(Data provided)
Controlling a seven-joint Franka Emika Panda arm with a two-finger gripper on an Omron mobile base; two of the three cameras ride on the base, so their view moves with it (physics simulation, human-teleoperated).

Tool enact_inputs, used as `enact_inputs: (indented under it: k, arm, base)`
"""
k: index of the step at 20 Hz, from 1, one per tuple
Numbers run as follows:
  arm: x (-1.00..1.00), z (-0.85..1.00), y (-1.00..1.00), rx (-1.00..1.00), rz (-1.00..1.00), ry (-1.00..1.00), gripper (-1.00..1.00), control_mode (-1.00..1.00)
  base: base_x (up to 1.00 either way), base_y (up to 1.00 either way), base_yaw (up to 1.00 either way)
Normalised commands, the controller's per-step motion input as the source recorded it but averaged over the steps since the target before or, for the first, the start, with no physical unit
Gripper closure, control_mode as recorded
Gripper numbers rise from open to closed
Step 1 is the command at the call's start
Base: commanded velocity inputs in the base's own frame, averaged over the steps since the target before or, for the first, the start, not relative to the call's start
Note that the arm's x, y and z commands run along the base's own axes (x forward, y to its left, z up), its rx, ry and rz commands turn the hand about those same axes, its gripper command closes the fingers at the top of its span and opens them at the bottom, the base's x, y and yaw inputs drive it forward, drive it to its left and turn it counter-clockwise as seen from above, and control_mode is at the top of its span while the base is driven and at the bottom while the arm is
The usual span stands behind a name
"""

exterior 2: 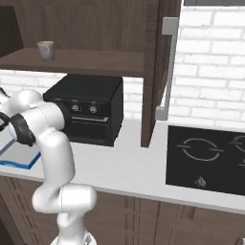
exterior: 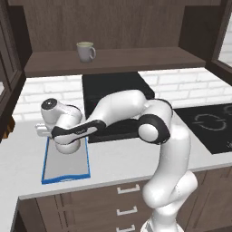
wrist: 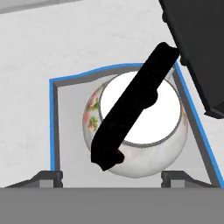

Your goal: Pick the kettle from the counter and place it on the tray. Then pick the mug from the cabinet and place it on the tray. Then close the cabinet doors.

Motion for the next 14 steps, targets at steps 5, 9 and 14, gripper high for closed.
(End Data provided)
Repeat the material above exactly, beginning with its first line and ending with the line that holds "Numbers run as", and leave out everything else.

» **Completed exercise**
Controlling a seven-joint Franka Emika Panda arm with a two-finger gripper on an Omron mobile base; two of the three cameras ride on the base, so their view moves with it (physics simulation, human-teleoperated).

Tool enact_inputs, used as `enact_inputs: (indented under it: k, arm, base)`
"""
k: index of the step at 20 Hz, from 1, one per tuple
Numbers run as follows:

No further output is given for this exercise.